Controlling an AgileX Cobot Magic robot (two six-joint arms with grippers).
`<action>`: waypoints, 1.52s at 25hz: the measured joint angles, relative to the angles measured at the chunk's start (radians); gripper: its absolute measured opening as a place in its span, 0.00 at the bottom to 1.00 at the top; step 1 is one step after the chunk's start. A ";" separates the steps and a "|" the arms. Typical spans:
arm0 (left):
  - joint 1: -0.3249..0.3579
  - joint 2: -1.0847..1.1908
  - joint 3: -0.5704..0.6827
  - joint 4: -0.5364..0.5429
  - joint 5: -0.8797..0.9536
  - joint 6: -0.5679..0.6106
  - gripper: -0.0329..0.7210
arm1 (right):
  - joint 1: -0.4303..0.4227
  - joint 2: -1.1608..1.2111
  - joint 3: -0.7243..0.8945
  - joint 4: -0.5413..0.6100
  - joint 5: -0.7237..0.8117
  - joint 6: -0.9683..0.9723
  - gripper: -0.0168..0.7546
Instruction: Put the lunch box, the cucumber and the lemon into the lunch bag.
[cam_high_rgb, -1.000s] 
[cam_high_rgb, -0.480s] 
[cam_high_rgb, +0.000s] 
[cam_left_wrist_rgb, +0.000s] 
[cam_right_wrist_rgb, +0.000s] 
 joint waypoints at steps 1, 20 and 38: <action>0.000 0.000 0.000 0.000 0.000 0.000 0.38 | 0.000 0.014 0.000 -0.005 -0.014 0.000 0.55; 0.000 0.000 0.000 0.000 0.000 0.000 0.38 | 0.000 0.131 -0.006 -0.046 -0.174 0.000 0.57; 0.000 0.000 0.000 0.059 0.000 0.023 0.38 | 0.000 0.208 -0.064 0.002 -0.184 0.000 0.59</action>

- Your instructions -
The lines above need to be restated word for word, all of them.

- Your solution -
Controlling an AgileX Cobot Magic robot (two six-joint arms with grippers).
`<action>`: waypoints, 1.52s at 25hz: the measured joint angles, relative to the angles measured at the chunk's start (radians); gripper: its absolute measured opening as a place in its span, 0.00 at the bottom to 1.00 at the top; step 1 is one step after the chunk's start. A ";" separates the steps and a "|" the arms. Typical spans:
arm0 (left):
  - joint 1: -0.3249..0.3579
  - joint 2: -1.0847..1.1908
  - joint 3: -0.5704..0.6827
  - joint 4: -0.5364..0.5429
  - joint 5: -0.8797..0.9536
  - joint 6: -0.5679..0.6106
  - gripper: -0.0329..0.7210
arm1 (right):
  - joint 1: -0.4303..0.4227
  - joint 2: -1.1608..1.2111
  - joint 3: -0.7243..0.8945
  - joint 4: -0.5413..0.6100
  - joint 5: -0.7237..0.8117
  - joint 6: -0.9683..0.9723
  - gripper: -0.0168..0.7546
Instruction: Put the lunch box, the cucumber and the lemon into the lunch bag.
[cam_high_rgb, -1.000s] 
[cam_high_rgb, -0.480s] 
[cam_high_rgb, +0.000s] 
[cam_left_wrist_rgb, +0.000s] 
[cam_right_wrist_rgb, +0.000s] 
 joint waypoints at steps 1, 20 and 38: <action>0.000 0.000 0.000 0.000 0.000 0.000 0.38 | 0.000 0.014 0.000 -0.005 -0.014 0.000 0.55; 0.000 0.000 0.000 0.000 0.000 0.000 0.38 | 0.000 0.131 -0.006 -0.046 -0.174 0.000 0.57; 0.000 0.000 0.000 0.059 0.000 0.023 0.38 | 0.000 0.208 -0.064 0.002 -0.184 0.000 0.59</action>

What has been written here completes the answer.